**To do**: Nothing in the listing below should be skipped, so transcribe it all exactly.

**Material provided**:
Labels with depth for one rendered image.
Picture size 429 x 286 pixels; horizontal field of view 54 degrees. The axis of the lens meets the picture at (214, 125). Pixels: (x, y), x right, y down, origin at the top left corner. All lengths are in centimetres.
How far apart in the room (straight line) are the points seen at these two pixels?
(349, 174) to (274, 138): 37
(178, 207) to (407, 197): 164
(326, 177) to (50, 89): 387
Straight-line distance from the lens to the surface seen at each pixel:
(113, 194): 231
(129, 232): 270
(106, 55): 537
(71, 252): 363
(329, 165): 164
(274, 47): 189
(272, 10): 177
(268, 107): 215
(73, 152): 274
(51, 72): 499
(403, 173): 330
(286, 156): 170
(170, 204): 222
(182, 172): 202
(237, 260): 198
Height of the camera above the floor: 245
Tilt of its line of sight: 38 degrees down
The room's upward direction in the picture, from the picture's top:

**Solved problem**:
Labels with depth for one rendered image.
Picture size 429 x 286 pixels; horizontal field of view 54 degrees. The axis of the lens meets the picture at (214, 125). Pixels: (x, y), x right, y down, origin at the top left corner. All lengths are in centimetres.
How far apart in the room (straight line) are the points seen at these two pixels?
(349, 174) to (274, 138): 37
(178, 207) to (407, 197): 164
(326, 177) to (50, 89): 387
Straight-line distance from the lens to the surface seen at each pixel:
(113, 194): 231
(129, 232): 270
(106, 55): 537
(71, 252): 363
(329, 165): 164
(274, 47): 189
(272, 10): 177
(268, 107): 215
(73, 152): 274
(51, 72): 499
(403, 173): 330
(286, 156): 170
(170, 204): 222
(182, 172): 202
(237, 260): 198
Height of the camera above the floor: 245
Tilt of its line of sight: 38 degrees down
The room's upward direction in the picture, from the picture's top:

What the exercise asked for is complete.